[REQUIRED ACTION]:
Using the listing below, report how many lines contain the word "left" and give no other words.

►

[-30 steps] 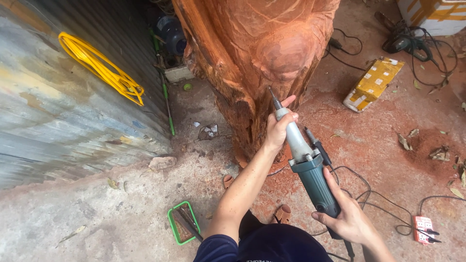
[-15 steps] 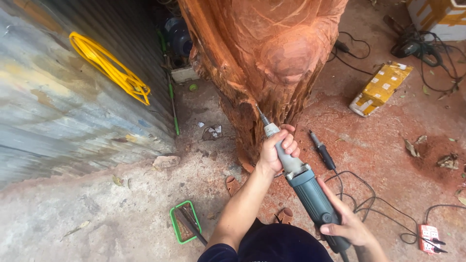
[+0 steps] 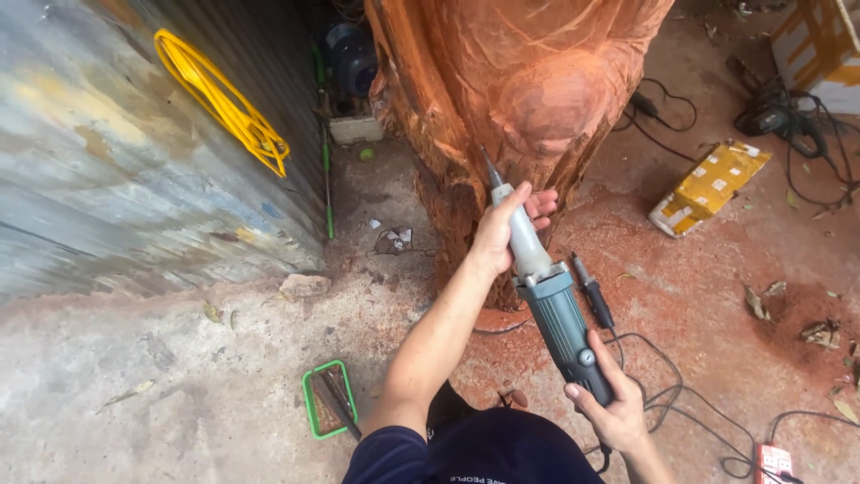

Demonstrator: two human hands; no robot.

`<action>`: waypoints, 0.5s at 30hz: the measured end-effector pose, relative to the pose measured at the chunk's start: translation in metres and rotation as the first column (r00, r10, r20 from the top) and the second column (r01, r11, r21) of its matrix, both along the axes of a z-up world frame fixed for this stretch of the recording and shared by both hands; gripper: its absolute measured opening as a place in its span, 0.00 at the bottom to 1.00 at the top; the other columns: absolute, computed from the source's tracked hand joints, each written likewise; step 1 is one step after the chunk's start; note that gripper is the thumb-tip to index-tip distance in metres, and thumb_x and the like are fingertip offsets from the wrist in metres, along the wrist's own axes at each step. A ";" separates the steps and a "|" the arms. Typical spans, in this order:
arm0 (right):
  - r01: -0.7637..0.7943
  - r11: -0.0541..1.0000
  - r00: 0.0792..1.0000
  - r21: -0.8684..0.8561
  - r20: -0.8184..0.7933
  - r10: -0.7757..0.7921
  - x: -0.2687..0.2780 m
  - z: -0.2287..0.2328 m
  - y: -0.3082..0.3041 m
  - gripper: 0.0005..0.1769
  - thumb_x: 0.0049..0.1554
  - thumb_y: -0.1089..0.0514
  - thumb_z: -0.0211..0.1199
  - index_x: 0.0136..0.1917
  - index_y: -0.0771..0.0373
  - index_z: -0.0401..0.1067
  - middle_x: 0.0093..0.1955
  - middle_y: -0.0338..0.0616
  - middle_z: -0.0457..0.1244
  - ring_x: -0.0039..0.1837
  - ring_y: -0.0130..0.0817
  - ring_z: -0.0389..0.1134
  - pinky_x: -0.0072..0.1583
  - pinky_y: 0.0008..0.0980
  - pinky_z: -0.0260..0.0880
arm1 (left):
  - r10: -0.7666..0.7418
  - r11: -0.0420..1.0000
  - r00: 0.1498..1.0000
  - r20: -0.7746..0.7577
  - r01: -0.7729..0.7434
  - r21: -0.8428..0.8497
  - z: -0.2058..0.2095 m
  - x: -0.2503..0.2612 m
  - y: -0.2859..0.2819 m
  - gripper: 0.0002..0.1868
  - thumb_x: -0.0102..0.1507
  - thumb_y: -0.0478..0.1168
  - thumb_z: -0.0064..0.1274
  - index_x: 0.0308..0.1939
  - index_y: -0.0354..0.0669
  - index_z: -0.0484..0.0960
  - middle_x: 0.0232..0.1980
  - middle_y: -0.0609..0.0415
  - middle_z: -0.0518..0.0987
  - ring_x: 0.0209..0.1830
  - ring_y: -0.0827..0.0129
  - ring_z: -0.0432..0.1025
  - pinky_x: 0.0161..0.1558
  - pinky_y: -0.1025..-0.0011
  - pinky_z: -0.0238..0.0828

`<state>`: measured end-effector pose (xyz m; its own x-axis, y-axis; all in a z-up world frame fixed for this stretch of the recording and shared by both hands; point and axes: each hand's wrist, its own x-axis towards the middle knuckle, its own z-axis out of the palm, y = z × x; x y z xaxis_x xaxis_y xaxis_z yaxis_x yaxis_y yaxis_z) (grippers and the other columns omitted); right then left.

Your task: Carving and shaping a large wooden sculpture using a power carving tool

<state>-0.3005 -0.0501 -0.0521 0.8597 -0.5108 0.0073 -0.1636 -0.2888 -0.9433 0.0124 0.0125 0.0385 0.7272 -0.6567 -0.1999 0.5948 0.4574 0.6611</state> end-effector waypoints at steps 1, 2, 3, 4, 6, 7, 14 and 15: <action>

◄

[COMPLETED EXERCISE]:
2